Exercise instructions: Take the lines in the listing below from the line with "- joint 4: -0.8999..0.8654" up to and including the line with "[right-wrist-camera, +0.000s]" and set them down exactly, skipping pictures and adding nothing.

Data supplied:
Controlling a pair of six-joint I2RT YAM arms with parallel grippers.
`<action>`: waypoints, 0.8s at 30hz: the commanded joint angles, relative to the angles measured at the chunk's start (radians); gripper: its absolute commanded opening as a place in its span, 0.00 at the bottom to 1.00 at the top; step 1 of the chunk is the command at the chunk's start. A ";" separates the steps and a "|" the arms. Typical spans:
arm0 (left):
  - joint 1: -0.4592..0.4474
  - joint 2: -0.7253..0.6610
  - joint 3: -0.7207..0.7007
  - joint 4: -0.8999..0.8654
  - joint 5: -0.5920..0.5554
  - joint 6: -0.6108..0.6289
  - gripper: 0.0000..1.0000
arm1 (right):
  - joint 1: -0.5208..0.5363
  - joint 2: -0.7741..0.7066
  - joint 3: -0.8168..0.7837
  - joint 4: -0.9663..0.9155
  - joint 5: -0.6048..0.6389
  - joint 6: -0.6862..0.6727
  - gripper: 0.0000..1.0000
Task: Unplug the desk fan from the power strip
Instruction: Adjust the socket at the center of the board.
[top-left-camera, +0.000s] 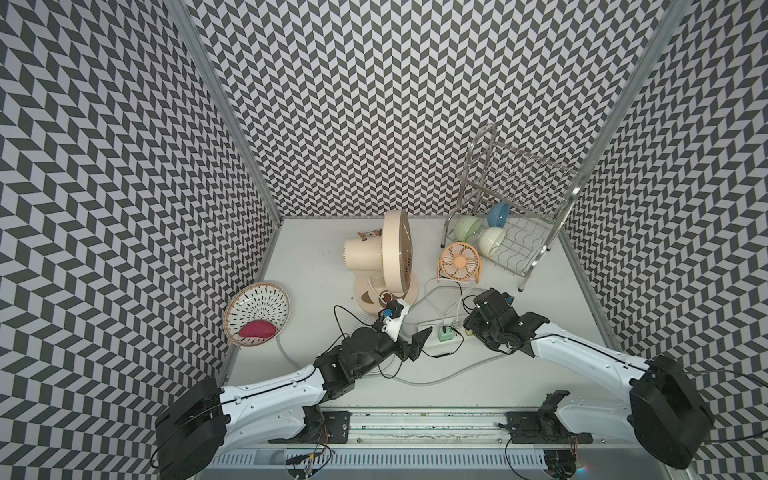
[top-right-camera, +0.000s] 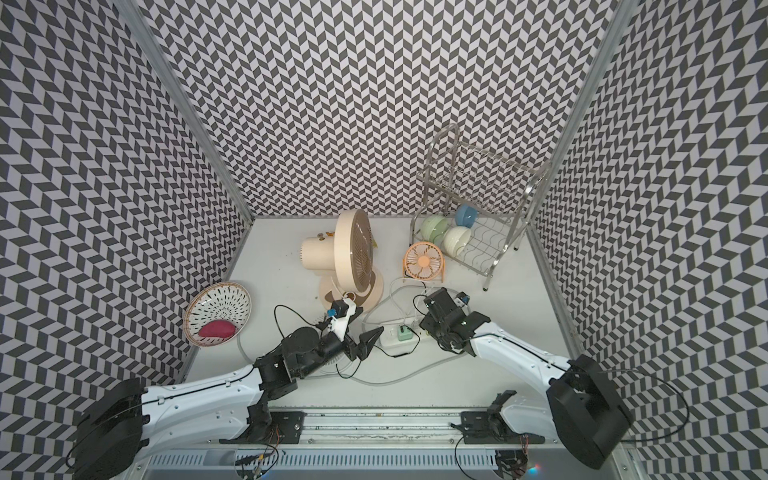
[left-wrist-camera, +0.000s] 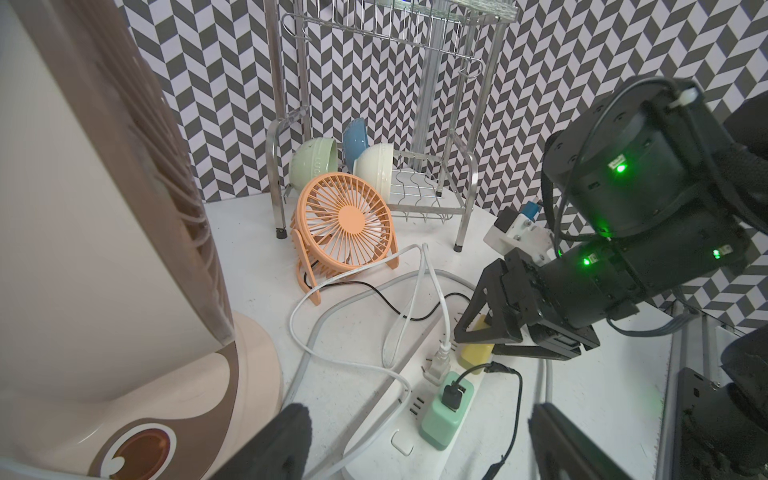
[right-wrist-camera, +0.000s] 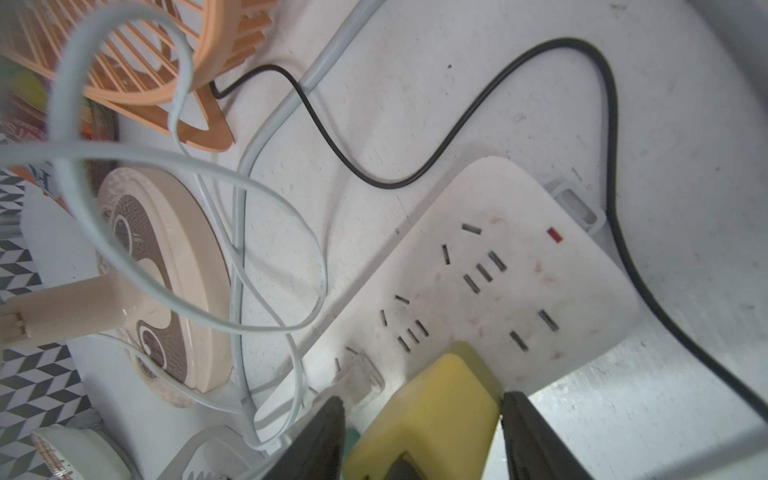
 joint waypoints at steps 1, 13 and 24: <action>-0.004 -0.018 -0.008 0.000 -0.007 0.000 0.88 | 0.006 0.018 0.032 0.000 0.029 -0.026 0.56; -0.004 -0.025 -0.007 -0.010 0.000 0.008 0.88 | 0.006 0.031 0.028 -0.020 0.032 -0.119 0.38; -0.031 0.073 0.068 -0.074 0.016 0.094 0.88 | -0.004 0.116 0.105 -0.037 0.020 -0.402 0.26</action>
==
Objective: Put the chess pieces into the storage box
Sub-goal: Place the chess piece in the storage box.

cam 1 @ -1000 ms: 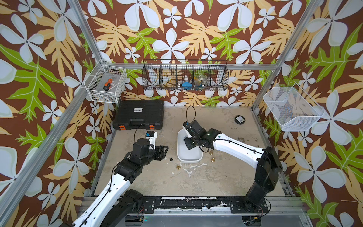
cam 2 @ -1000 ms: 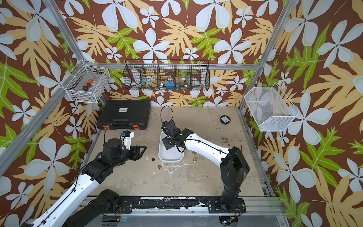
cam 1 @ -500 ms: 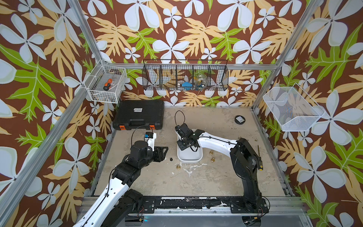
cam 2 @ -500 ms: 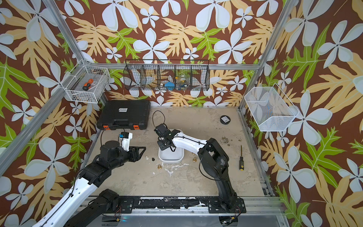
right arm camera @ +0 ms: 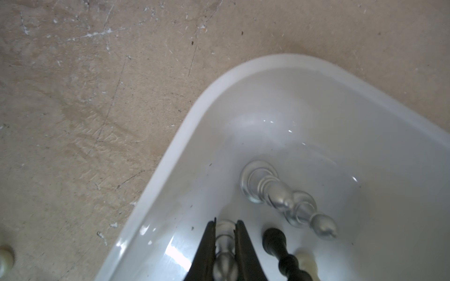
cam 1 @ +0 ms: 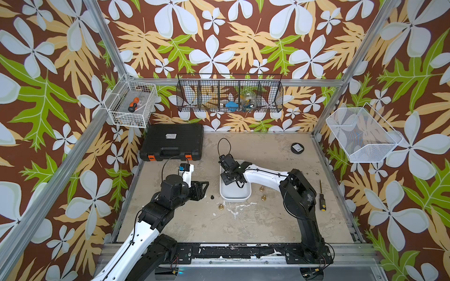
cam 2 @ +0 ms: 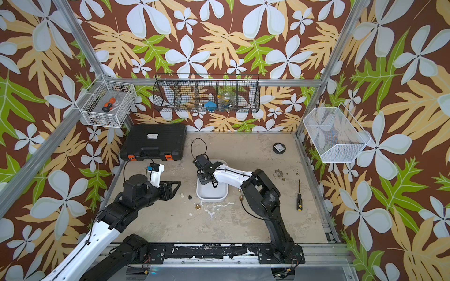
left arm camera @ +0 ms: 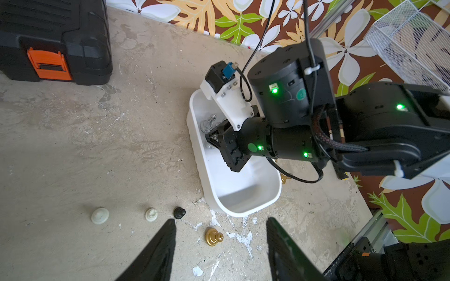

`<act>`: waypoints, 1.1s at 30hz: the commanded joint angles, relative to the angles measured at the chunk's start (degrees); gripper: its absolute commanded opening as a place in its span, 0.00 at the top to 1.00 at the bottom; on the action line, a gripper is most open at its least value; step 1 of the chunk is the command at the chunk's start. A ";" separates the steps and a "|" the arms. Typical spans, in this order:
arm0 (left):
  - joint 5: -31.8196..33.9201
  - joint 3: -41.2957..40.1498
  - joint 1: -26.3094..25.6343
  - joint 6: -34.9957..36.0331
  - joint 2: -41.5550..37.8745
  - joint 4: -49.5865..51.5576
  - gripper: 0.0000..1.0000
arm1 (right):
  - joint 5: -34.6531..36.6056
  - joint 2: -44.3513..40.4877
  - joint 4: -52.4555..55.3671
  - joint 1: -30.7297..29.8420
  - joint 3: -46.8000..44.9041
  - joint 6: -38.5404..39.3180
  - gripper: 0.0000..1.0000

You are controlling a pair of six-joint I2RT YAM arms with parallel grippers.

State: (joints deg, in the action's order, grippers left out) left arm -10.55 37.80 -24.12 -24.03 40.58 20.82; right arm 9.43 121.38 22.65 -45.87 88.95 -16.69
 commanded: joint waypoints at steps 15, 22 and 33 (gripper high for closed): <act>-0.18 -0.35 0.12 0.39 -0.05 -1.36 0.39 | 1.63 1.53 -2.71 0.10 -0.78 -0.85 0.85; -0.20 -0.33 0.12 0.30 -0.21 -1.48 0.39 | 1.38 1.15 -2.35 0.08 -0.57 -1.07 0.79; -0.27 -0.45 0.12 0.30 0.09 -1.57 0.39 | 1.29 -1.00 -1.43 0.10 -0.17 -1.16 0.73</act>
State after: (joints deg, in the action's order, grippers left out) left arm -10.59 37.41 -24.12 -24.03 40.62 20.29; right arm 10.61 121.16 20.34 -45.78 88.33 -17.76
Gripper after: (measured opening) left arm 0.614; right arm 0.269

Reply to the exercise:
  - joint 4: -0.8999..0.8654
  - joint 5: -0.5920..0.5554
  - joint 6: -0.6108..0.6289
  - gripper: 0.0000..1.0000
arm1 (right):
  - joint 1: -0.5208..0.5363
  - joint 2: -0.7741..0.7066
  - joint 3: -0.8168..0.7837
  - joint 4: -0.9663..0.9155
  - joint 5: -0.6048..0.6389
  - joint 6: -0.6862..0.6727
  - gripper: 0.0000..1.0000
Task: Unplug the desk fan from the power strip
Instruction: Adjust the socket at the center of the board.
[top-left-camera, +0.000s] 
[top-right-camera, +0.000s] 
[left-wrist-camera, +0.000s] 
[right-wrist-camera, +0.000s] 

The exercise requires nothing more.